GREGORY L. BARNES, Plaintiff-Appellant, v. BOARD OF TRUSTEES OF THE UNIVERSITY OF ILLINOIS and MARK DONOVAN, Defendants-Appellees.
No. 19-1781
United States Court of Appeals For the Seventh Circuit
Argued December 17, 2019 — Decided January 3, 2020
Before RIPPLE, SYKES, and ST. EVE, Circuit Judges.
Appeal from the United States District Court for the Northern District of Illinois, Eastern Division.

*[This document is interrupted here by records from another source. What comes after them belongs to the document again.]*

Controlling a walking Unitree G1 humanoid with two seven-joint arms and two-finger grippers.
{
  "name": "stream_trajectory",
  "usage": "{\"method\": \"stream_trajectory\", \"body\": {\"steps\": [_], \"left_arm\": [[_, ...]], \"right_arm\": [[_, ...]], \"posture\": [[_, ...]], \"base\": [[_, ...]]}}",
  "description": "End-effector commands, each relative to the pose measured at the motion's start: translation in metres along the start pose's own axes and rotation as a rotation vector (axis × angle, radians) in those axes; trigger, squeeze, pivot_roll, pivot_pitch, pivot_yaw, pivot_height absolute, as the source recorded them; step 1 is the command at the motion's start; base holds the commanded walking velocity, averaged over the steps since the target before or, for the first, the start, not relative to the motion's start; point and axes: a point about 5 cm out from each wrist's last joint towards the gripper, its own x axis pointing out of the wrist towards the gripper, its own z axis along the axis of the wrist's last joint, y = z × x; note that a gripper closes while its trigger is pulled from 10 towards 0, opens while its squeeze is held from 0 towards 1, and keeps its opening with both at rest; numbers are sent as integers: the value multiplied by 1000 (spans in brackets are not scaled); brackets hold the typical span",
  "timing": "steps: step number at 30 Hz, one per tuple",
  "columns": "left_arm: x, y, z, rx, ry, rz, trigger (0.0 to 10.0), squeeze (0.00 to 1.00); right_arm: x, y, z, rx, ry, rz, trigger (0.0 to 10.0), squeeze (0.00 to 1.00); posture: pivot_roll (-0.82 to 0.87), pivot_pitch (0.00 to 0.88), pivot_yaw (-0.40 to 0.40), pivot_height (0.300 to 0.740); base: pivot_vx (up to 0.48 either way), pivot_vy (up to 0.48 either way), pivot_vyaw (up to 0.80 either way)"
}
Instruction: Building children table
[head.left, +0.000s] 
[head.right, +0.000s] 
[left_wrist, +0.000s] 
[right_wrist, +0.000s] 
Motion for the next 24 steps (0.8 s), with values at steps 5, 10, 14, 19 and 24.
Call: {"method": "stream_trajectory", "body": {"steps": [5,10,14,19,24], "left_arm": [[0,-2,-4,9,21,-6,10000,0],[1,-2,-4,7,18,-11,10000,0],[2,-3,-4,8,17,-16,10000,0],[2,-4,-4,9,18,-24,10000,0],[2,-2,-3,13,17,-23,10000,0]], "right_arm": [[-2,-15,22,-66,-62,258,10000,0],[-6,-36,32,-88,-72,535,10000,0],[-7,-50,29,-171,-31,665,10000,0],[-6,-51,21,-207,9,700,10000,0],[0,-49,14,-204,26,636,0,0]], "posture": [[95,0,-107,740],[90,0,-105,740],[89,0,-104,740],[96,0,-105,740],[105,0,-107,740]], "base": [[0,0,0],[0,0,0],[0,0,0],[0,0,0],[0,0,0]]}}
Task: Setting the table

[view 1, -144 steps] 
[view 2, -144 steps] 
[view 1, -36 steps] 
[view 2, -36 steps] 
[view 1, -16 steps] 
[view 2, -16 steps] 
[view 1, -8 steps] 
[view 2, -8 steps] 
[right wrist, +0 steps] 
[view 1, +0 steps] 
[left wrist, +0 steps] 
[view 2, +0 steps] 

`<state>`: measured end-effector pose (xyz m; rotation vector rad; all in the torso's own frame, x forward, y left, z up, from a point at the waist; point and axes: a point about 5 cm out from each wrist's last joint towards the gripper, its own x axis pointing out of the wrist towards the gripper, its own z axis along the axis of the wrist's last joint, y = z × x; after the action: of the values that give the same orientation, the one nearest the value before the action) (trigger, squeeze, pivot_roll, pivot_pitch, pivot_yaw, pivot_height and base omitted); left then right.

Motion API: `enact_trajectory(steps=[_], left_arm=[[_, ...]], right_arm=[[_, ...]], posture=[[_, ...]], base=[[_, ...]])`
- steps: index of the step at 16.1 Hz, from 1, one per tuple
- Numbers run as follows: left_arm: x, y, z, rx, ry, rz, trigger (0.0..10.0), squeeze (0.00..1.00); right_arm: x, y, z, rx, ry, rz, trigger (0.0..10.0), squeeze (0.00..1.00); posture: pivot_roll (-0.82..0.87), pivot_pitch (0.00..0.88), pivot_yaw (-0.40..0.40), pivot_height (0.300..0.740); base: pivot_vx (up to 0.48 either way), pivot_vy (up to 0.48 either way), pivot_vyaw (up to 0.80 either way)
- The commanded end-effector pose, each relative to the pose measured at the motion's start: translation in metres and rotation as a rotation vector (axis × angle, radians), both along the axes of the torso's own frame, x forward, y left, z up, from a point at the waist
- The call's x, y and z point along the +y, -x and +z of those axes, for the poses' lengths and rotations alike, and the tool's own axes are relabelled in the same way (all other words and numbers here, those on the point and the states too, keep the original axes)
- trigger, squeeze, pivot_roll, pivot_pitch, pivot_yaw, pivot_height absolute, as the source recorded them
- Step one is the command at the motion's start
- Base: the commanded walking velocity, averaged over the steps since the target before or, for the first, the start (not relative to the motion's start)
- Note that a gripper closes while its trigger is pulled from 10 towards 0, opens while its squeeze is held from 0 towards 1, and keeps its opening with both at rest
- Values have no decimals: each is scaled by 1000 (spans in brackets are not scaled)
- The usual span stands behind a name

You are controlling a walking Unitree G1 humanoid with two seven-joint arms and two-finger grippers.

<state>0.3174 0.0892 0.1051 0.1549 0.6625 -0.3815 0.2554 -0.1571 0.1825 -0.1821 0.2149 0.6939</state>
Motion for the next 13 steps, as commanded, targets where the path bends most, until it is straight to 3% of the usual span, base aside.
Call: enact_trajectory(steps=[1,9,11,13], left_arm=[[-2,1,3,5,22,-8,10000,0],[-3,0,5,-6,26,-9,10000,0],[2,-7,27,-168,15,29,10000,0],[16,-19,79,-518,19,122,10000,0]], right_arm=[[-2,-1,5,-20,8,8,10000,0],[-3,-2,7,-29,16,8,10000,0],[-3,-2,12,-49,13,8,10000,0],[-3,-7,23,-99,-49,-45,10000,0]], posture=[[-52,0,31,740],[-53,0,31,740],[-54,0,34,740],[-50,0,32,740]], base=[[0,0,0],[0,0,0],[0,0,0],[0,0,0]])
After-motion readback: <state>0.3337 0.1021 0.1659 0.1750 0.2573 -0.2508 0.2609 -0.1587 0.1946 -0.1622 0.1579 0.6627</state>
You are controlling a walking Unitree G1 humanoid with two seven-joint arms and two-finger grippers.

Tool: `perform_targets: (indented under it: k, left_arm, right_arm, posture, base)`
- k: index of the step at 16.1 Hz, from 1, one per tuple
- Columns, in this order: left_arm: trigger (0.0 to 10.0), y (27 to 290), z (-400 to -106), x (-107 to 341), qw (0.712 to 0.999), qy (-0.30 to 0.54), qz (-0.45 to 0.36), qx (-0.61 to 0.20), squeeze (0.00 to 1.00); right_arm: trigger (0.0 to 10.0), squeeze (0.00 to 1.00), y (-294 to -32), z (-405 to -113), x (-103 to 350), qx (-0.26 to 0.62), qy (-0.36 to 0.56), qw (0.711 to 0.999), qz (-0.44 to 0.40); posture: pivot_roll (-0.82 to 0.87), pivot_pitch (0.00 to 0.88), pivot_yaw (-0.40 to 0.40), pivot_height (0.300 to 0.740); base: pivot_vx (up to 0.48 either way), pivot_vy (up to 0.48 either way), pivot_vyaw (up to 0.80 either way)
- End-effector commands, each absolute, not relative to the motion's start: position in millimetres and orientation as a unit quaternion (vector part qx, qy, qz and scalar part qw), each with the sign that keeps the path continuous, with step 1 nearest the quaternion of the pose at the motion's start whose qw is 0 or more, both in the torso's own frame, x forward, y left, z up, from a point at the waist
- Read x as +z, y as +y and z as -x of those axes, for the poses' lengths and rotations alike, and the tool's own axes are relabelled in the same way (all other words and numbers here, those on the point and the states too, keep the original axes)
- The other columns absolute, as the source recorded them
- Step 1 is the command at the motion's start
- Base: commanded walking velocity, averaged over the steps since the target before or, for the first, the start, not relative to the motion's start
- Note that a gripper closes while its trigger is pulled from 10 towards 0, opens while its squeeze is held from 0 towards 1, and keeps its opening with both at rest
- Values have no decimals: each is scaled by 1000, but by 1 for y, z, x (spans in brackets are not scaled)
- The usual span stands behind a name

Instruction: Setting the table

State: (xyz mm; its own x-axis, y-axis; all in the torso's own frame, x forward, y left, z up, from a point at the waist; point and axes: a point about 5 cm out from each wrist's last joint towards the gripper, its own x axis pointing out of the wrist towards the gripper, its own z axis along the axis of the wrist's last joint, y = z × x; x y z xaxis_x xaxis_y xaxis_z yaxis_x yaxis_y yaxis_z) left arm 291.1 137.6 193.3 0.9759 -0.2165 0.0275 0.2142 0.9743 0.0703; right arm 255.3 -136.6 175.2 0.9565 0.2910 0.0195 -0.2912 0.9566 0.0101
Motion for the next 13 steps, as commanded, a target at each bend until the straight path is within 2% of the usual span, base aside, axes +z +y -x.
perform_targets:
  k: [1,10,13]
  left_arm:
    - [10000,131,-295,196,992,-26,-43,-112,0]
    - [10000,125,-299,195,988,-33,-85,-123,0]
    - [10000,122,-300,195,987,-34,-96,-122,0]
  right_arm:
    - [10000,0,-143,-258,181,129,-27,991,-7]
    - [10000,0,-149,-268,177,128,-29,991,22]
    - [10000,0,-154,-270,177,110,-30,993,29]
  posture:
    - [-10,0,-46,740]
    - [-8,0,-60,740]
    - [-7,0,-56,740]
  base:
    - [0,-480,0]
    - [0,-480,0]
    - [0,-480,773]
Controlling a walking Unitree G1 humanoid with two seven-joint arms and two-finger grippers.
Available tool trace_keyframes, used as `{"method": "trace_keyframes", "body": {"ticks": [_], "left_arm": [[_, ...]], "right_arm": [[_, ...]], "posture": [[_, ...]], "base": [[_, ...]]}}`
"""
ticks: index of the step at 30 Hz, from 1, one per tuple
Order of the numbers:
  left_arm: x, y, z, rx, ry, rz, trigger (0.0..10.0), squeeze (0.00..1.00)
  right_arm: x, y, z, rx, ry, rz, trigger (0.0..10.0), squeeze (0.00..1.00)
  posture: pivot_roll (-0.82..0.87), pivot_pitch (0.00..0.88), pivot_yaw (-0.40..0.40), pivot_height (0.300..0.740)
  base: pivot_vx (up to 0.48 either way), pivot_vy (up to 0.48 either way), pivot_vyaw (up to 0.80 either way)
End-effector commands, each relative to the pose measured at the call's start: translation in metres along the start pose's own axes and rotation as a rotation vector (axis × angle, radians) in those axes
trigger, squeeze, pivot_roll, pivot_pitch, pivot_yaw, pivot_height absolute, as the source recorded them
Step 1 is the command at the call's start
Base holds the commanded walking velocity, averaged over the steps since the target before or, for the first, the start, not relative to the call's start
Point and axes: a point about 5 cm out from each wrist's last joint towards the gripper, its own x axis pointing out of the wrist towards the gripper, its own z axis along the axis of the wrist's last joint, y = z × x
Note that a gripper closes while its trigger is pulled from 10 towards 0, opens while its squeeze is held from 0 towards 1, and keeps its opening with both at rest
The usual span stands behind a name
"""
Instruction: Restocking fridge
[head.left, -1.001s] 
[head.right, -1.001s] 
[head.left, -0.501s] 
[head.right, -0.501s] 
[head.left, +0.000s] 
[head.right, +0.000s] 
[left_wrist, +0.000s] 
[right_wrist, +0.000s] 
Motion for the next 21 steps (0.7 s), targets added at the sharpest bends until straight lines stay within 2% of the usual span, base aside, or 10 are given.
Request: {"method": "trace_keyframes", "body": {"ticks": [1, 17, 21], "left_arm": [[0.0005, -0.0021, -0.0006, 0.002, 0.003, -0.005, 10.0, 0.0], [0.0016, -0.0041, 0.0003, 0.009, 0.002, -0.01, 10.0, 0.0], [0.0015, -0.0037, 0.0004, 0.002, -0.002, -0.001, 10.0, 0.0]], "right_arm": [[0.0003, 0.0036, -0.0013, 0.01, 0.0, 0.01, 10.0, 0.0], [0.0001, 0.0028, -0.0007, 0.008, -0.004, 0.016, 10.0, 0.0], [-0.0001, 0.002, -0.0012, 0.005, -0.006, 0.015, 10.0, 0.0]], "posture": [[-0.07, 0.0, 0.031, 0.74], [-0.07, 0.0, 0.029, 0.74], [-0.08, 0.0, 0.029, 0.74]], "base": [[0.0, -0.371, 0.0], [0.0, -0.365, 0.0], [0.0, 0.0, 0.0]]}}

No. 1:16-cv-08278 — Virginia M. Kendall, Judge.
Barnes works as an engineer in the facilities management department at the University of Illinois Chicago (“UIC“). UIC is divided into a west campus, which contains the hospital and medical buildings, and an east campus, which consists of other university buildings. UIC employs three chief engineers who manage the east campus, the west campus, and utilities, respectively, and who supervise the multiple assistant chief engineers on each campus. The three chief engineers report to the Vice Chancellor for Administrative Services who, at all relevant times, was Mark Donovan. UIC hired Barnes in 2008 as a plant operating engineer and later promoted him to assistant chief engineer on the east campus.
The operating engineer positions at UIC are classified as civil-service jobs under the State University Civil Service System (“SUCSS“). SUCSS classifies civil-service jobs and sets the minimum qualifications required for a position based on its classification. To be considered for a chief engineer position, applicants must take a civil-service exam and complete an application describing their education, work experience, and job responsibilities. Applicants who meet the minimum qualifications are placed on the civil-service register and, when a chief engineer position opens up, all applicants who received one of the top three scores are asked if they are interested in the position. SUCSS does not dictate the interview process; after it determines the pool of qualified candidates, the head of the department with the opening decides which candidates to interview.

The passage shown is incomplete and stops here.